Although a great deal has been written about the development of children, the mother-child relationship, and the differing psychologies of women and men, the study of fathers, fathering, and fatherhood has, until very recently, been virtually ignored. Fathers and Their Families redresses this situation with original contributions covering fathering and fatherhood in their interacting psychological, familial, and social dimensions. In 28 chapters and extensive editorial commentary, the editors and their contributors explore the changing roles of fathers - changes prompted partly by societal shifts and partly by changes in the family and in "traditional" parental roles.
The broad questions that guide the editors and contributors could not be more timely. Among the topical studies contained in this collection are illuminating examinations of fathers as single parents, readiness for grandfatherhood, transition to fatherhood, father-daughter relationships, and father-son relationships. Chapters involving ruptured families, divorce and fathers, and the treatment challenges of working with fathers, will be of special interest to clinicians of various backgrounds and orientations.
Throughout this volume, the emphasis is less on intrapsychic and dyadic relationships than on the total family system and the intrafamilial, intergenerational, and societal forces that shape paternal behavior. In this ranging, systematic approach, Fathers and Their Families speaks to the concerns of clinical social workers and family therapists. But it will also be enormously helpful to psychoanalysts, psychiatrists, and clinical psychologists, for whom it can be depended upon to broaden the vision, and thereby enlarge the context, that informs individual psychotherapy. For developmental psychologists, students of the family, and clinicians alike, it promises to be a revelation, a lifting of the blinders that for centuries have sustained that most sacrosanct of icons, the father.

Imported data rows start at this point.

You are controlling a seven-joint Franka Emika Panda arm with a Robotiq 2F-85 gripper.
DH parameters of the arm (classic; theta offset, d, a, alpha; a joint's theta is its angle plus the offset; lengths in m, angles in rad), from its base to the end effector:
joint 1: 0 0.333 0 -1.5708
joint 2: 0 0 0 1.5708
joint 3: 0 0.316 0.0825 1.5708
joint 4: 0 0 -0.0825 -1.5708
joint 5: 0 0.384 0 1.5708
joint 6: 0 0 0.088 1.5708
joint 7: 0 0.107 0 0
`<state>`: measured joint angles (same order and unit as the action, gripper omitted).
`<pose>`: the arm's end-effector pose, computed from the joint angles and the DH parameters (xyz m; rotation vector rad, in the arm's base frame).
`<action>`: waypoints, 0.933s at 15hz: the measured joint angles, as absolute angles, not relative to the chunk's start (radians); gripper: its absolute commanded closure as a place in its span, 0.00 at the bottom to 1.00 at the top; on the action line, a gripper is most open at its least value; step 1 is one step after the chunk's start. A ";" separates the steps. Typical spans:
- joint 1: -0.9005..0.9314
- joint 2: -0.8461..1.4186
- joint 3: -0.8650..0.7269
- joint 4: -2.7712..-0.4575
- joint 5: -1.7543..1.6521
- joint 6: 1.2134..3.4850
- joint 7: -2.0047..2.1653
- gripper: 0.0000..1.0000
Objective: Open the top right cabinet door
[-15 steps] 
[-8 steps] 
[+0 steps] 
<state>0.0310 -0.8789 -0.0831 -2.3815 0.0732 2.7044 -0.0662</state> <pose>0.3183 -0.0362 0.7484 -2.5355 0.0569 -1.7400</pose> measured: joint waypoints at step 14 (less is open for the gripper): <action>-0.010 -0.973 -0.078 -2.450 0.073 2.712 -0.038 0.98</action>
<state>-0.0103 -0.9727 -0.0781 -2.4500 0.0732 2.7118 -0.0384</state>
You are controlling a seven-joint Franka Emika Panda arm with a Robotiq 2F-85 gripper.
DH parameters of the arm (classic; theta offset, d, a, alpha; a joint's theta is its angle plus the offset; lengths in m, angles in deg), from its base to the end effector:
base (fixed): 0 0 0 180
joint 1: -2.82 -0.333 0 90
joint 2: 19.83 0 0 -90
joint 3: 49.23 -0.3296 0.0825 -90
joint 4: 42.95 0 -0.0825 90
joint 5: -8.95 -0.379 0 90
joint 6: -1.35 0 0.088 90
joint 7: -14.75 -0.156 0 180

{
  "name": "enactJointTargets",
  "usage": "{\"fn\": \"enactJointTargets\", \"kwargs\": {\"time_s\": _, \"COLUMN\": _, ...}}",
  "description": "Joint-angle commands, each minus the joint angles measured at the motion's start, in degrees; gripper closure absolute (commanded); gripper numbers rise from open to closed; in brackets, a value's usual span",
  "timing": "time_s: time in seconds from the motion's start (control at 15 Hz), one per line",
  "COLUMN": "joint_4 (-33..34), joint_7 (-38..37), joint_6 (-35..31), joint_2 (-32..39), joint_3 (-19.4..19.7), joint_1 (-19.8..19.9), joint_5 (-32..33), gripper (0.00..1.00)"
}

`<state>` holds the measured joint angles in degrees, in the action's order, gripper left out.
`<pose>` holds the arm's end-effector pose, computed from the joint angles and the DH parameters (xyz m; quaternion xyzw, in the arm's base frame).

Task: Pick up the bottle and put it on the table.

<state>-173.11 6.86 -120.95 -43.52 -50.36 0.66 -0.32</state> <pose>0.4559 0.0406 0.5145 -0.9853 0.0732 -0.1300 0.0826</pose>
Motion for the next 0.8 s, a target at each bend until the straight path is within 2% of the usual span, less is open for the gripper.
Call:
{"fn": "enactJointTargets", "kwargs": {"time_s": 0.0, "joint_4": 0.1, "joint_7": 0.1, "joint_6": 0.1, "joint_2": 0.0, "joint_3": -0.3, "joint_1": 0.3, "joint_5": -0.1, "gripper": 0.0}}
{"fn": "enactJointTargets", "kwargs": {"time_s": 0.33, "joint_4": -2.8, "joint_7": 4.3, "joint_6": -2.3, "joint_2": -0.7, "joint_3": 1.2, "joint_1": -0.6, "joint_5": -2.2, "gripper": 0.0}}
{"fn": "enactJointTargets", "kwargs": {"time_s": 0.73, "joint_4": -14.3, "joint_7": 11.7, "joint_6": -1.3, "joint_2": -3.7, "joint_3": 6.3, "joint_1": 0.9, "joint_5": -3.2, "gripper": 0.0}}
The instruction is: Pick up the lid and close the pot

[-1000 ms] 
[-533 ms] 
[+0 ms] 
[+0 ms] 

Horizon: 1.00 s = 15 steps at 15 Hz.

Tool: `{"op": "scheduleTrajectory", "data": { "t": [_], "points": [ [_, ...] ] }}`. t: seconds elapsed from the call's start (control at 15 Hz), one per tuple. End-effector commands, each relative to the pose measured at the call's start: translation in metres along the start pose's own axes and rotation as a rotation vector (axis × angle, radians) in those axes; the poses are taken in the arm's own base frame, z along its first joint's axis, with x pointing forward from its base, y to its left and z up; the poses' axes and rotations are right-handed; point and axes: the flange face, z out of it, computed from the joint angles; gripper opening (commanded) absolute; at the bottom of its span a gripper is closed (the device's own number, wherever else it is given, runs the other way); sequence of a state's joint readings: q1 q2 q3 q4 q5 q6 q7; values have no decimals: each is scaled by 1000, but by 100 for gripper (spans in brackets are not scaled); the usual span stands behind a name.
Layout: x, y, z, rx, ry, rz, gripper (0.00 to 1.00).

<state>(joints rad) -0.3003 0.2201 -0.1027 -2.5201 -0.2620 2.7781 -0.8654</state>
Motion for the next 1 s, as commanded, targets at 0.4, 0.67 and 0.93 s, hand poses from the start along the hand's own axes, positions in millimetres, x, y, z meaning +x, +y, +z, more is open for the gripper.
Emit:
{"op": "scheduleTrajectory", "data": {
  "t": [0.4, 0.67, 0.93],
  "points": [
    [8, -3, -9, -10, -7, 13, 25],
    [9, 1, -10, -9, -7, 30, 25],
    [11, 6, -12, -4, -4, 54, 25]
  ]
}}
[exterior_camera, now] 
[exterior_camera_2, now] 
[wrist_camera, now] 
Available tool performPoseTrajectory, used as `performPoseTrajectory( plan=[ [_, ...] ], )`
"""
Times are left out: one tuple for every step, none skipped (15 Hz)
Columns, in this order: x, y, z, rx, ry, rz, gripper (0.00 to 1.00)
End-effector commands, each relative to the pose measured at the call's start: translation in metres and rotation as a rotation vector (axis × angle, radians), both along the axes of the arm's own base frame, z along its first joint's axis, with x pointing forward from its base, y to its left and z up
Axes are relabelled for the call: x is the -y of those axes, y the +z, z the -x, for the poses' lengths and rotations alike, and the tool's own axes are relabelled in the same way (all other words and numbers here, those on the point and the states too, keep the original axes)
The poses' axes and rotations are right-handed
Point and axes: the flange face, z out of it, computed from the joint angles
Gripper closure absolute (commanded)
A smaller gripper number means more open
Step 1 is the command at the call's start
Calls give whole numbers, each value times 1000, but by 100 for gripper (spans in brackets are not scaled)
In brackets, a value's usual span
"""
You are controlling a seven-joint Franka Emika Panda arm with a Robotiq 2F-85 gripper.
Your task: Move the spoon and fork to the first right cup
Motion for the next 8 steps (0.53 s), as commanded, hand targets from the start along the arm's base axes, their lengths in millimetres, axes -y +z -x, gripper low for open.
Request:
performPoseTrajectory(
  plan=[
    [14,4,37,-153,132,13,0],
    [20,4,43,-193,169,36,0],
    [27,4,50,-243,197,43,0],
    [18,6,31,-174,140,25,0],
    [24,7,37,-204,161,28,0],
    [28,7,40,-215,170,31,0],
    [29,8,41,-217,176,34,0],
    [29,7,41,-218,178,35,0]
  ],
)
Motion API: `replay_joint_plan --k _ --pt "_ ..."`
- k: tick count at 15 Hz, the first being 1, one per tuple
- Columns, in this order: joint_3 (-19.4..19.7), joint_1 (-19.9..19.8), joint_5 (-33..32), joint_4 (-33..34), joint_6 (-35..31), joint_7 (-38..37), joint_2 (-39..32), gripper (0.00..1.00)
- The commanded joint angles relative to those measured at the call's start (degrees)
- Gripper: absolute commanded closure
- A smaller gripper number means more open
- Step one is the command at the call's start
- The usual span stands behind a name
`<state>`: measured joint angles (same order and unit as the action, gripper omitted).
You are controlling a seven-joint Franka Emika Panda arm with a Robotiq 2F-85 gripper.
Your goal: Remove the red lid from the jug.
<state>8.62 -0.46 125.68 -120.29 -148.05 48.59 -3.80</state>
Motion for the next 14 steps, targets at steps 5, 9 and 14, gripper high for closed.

About the Author: Stanley H. Cath, M.D., is Medical Director of the Family Advisory SErvice and Treatment Center, Belmont, Massachusetts. A faculty member of the Boston University School of Medicine and the Boston Psychoanalytic Society and Institute, he was formerly Associate Clinical Professor of Psychiatry, Tufts University School of Medicine.
Alan Gurwitt, M.D., is Lecturer, Cambridge Hospital, Harvard University and Associate Clinical Professor, Yale Child Study Center. He is a faculty member of the Western New England Institute for Psychoanalysis and the Hartford Child Psychiatry Training Consortium.
Linda Gunsberg, Ph.D., is a graduate of the New York University Postdoctoral Program in Psychotherapy and Psychoanalysis. A member of the Editorial Board of the journal Psychoanalytic Inquiry, she is in private practice in New York City.